> **What the exercise asks**
Search the records for lines that contain the word "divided". Copy them all.

Extracted records:
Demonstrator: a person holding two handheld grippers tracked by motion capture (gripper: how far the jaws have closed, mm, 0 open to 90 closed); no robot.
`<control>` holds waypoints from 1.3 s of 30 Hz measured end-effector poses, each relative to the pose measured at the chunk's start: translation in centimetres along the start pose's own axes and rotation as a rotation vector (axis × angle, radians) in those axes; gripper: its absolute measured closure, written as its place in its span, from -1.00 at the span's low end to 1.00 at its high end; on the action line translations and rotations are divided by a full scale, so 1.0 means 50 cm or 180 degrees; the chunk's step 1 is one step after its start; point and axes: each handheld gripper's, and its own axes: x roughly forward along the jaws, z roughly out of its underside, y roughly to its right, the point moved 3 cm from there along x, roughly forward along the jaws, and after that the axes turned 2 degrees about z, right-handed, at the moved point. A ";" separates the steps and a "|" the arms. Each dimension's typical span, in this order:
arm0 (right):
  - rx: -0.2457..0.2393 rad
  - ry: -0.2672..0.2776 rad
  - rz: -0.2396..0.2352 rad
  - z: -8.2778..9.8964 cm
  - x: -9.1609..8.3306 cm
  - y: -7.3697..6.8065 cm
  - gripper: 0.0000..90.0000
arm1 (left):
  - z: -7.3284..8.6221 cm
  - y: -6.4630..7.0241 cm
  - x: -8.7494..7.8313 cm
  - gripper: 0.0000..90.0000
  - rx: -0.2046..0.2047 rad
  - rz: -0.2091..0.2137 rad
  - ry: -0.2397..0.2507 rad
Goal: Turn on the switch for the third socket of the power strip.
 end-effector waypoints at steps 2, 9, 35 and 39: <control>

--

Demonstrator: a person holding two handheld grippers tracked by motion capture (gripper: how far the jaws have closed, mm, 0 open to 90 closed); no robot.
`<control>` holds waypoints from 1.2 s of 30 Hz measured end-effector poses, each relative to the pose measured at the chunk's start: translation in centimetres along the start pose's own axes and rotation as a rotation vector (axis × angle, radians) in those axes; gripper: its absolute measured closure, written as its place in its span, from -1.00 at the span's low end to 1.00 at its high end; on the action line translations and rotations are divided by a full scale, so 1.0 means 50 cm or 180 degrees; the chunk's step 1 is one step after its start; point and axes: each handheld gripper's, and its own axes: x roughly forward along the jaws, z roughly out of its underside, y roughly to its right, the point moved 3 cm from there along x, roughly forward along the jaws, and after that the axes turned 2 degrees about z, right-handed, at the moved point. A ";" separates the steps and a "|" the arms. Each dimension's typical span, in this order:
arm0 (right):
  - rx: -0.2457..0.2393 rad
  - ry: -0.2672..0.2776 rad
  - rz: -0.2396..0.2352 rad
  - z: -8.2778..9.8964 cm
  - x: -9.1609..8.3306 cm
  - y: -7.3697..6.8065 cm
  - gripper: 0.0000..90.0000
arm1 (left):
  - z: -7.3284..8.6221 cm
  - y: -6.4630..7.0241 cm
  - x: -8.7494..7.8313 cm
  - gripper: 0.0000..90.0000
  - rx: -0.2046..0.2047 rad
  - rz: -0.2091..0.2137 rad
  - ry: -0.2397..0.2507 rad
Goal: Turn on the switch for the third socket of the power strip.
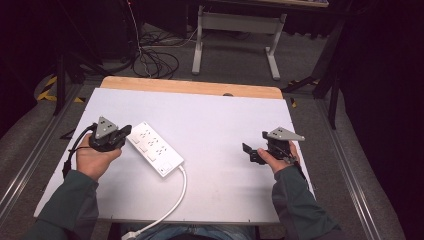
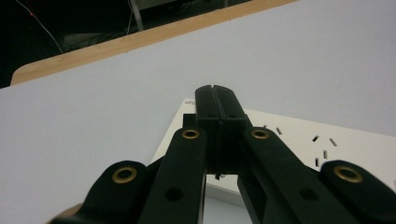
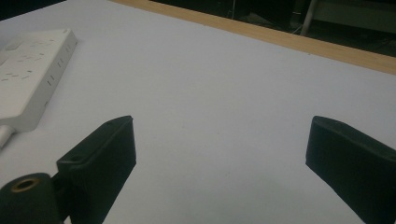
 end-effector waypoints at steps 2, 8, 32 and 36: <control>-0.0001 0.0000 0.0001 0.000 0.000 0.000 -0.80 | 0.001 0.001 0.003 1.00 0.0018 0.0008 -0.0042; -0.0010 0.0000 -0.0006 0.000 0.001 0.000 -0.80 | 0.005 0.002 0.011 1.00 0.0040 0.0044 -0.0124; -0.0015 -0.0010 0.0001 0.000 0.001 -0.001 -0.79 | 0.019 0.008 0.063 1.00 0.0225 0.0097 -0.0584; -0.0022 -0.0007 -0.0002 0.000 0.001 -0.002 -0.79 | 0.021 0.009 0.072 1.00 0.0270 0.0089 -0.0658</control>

> **Your solution**
`<control>` holds waypoints from 1.3 s of 30 Hz measured end-effector poses, each relative to the pose measured at the chunk's start: translation in centimetres along the start pose's own axes and rotation as a rotation vector (axis × angle, radians) in those axes; gripper: its absolute measured closure, written as its place in its span, from -1.00 at the span's low end to 1.00 at its high end; on the action line translations and rotations are divided by a full scale, so 1.0 means 50 cm or 180 degrees; the chunk's step 1 is one step after its start; point and axes: each handheld gripper's, and its own axes: x roughly forward along the jaws, z roughly out of its underside, y roughly to its right, the point moved 3 cm from there along x, roughly forward along the jaws, and after that the axes turned 2 degrees about z, right-handed, at the moved point. A ";" separates the steps and a "|" the arms. Each dimension's typical span, in this order:
`<control>` holds waypoints from 1.2 s of 30 Hz measured end-effector poses, each relative to the pose measured at the chunk's start: translation in centimetres along the start pose's own axes and rotation as a rotation vector (axis × angle, radians) in those axes; gripper: its absolute measured closure, written as its place in its span, from -1.00 at the span's low end to 1.00 at its high end; on the action line translations and rotations are divided by a full scale, so 1.0 means 50 cm or 180 degrees; the chunk's step 1 is one step after its start; point and axes: each handheld gripper's, and its own axes: x roughly forward along the jaws, z roughly out of its underside, y roughly to its right, the point moved 3 cm from there along x, roughly forward along the jaws, and after that the axes turned 2 degrees about z, right-handed, at the moved point. A ";" separates the steps and a "|" the arms. Each dimension's typical span, in this order:

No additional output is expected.